Zukunftsvision: Spot-Farming mit autonomen Feldrobotern

Das JKI-Fachinstitut für Anwendungstechnik (AT) und sein Kooperationspartner vom Institut für mobile Maschinen und Nutzfahrzeuge der TU Braunschweig unterstützten die Präsentation zur digitalisierten Landwirtschaft der Zukunft. So visualisierte ein Tisch-Modell die Idee des Spot-Farming, bei dem der Anbau der Kulturpflanzenarten und Fruchtfolgen sich an den mikroklimatischen Gegebenheiten und Bodenverhältnissen orientiert und daher künftig kleinteilige Flächen, so genannte Spots, bewirtschaftet werden. Das geschieht mit kleineren autonom arbeitenden Maschinen, so die Zukunftsvision. Ein besonderes Highlight war daher auch der „Feldfreund“ ein Waschmaschinengroßer GPS-gesteuerter Feldroboter. Der Miniroboter, der derzeit bei einer Züchterfirma im Einsatz ist gab einen Vorgeschmack darauf, wie künftig „Schwärme“ autonomer Maschinen, idealerweise mit erneuerbarem Strom betrieben, quasi 24/7 ihre Mess- und Pflegedienste im Feld verrichten.
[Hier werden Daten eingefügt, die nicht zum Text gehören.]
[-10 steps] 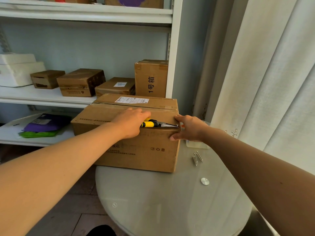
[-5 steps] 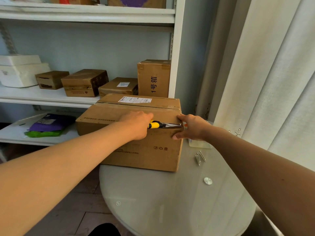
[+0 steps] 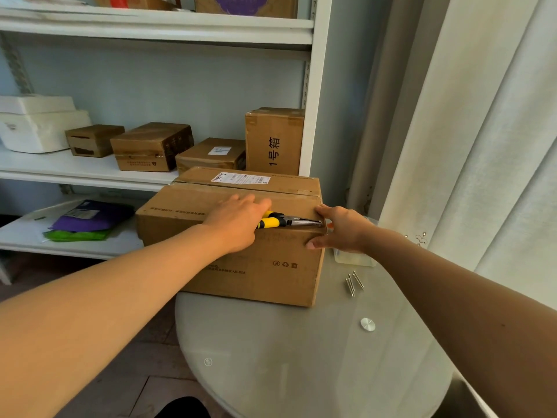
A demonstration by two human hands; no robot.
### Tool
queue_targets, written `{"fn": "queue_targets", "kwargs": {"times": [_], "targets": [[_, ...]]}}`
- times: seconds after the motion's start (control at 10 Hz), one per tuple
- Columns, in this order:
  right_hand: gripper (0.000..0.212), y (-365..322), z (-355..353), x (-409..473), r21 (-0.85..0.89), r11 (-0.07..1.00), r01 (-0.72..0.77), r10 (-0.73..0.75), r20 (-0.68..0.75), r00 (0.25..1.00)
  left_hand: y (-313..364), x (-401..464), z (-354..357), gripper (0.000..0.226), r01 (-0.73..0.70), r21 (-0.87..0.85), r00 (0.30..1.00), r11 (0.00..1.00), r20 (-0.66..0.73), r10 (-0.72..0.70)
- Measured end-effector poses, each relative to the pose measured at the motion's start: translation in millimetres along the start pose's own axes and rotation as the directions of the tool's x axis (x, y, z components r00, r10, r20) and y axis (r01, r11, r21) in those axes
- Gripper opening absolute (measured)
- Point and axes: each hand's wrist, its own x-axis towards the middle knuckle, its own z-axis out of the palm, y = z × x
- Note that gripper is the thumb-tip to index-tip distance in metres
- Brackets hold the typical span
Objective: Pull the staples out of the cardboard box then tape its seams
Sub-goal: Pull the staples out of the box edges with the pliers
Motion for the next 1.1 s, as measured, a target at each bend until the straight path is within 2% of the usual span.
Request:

Im PraxisLabor Digitaler Ackerbau der LWK wurde deutlich, wie heute bereits mit Drohnen mit hochauflösenden Spezialkameras Feldflächen oder angebaute Pflanzenbestände untersucht werden, sei es um Unkrautnester zu identifizieren, Erntereife zu ermitteln, Nährstoff- und Wasserversorgung oder den Gesundheitszustand der Pflanzen zu erfassen.